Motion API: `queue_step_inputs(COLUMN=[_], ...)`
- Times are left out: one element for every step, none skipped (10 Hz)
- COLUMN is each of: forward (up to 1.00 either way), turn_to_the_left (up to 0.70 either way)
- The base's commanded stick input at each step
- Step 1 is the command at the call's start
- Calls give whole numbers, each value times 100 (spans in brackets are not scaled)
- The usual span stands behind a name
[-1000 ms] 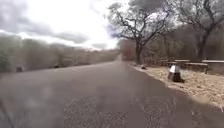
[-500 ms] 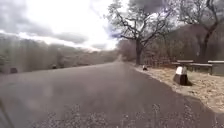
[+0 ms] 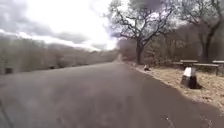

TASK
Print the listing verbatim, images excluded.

ANSWER BOX
Motion API: `queue_step_inputs(COLUMN=[_], ...)`
- Times are left out: one element for every step, none skipped (10 Hz)
- COLUMN is each of: forward (up to 1.00 either way), turn_to_the_left (up to 0.70 either way)
- The base's commanded stick input at each step
- Step 1 is the command at the call's start
- Calls give whole numbers, each value times 100 (spans in brackets are not scaled)
- The usual span stands behind a name
[-1000 ms] 
[-500 ms] 
[+0 ms] 

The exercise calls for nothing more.